Caso di malasanità che ha dell’incredibile quello accaduto all’ospedale Barone Romeo di Patti, in provincia di Messina: la frattura al perone di un paziente è stata bloccata con una scatola di cartone, per mancanza di stecche per gli interventi di urgenza.
Il caso riportato da Gazzetta del Sud, ha già suscitato scalpore sui social. All’ospedale Barone Romeo di Patti , in provincia di Messina, una frattura è stata bloccata con una scatola di cartone. Nell’ospedale mancavano le stecche per gli interventi di urgenza. A Il paziente era un ragazzo che aveva riportato una frattura al perone.

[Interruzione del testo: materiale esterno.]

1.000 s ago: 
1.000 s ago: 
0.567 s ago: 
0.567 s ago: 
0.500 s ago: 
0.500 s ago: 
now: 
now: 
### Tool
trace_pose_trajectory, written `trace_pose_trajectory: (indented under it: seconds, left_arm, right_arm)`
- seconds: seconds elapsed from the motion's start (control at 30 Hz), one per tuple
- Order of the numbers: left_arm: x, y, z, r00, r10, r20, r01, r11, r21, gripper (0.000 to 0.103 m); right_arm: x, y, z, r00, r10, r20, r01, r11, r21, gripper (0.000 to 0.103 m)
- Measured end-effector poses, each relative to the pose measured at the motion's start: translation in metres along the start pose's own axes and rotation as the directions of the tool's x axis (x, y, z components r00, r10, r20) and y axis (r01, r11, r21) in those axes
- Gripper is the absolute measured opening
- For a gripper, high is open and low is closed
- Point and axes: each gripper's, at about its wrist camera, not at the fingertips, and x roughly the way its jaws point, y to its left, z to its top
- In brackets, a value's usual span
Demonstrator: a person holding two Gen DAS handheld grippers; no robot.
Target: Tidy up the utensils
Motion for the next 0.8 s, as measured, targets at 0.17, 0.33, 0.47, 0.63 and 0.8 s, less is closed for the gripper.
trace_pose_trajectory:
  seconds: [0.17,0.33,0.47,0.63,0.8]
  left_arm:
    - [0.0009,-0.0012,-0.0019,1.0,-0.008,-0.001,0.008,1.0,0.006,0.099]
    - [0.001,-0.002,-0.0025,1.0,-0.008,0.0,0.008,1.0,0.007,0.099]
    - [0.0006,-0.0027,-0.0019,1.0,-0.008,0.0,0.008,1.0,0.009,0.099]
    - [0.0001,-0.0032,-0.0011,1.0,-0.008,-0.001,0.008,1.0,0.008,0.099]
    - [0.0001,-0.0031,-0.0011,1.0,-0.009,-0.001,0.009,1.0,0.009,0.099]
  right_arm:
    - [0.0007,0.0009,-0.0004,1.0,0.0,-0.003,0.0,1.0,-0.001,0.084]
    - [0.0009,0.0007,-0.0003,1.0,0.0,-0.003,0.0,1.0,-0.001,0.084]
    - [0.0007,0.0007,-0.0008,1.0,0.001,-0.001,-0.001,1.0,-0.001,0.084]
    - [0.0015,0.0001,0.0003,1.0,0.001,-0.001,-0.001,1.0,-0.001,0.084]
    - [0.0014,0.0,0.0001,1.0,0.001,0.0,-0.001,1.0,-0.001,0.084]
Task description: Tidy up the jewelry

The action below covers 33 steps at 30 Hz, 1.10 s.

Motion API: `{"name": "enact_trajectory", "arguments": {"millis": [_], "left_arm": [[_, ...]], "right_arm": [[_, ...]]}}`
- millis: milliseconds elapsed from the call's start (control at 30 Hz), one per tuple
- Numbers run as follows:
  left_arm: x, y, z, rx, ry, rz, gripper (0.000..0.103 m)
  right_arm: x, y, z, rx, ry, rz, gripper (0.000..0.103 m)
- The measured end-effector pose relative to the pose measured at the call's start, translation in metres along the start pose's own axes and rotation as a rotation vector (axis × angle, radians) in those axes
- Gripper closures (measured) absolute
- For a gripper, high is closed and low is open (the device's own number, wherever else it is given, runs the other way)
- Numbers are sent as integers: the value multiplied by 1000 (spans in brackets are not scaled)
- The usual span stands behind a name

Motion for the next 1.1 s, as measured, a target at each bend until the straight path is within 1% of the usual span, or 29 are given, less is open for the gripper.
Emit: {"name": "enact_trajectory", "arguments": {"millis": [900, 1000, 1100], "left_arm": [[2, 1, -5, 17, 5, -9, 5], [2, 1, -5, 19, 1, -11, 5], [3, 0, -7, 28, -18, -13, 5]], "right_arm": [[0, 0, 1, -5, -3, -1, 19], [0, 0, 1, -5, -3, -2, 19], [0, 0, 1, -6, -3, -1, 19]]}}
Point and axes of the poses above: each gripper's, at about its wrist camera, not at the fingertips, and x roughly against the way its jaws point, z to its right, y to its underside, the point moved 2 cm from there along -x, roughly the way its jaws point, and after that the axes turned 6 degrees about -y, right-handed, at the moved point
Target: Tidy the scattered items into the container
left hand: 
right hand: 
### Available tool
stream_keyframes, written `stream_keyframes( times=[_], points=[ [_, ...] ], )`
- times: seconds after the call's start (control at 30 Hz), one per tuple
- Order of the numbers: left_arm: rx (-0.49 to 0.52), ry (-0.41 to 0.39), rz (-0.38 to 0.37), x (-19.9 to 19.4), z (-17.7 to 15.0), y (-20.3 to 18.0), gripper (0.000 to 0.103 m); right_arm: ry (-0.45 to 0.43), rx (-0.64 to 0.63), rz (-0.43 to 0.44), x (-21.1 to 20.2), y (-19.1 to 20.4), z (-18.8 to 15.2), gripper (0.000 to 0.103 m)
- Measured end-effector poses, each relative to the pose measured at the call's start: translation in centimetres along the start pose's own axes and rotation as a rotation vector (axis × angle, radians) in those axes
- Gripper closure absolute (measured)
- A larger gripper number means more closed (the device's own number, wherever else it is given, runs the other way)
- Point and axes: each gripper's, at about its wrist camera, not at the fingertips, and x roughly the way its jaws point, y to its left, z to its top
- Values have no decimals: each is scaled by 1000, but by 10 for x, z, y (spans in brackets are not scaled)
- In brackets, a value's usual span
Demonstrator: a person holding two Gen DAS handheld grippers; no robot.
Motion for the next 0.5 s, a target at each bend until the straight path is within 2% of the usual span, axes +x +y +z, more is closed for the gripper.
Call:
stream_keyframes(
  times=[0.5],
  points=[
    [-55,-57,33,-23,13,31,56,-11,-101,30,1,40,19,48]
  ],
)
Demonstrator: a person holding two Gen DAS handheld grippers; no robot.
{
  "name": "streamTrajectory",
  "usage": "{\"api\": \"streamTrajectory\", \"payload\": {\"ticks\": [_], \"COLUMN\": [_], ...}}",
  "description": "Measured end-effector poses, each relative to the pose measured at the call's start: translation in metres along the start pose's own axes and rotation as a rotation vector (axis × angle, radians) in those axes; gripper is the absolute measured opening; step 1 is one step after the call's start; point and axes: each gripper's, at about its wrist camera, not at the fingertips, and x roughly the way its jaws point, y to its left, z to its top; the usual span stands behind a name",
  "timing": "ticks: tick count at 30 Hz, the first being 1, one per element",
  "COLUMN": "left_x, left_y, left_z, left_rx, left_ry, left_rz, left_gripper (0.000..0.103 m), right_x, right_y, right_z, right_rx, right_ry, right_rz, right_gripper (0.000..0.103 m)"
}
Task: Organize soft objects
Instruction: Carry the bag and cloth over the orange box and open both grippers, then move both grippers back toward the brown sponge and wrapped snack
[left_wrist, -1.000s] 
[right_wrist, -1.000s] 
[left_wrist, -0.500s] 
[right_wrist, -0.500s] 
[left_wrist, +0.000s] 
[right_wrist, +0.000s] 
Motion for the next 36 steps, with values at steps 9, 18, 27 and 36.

Successivamente, all’ospedale di Messina, la scatola ha lasciato posto ad un tutore.
Sulla vicenda si è espresso il presidente di Regione Sicilia Renato Schifani, che ha comunicato di aver dato disposizioni per l’avvio di un’ispezione per risalire ai responsabili: «Ho parlato col genitore del ragazzo, ho chiesto scusa a nome della Regione siciliana. Non ce l’ho con i medici, so bene che sono di frontiera e lavorano in condizioni a volte molto complicate. Ma sarò implacabile con i responsabili non appena avrò l’esito dell’ispezione che ho disposto».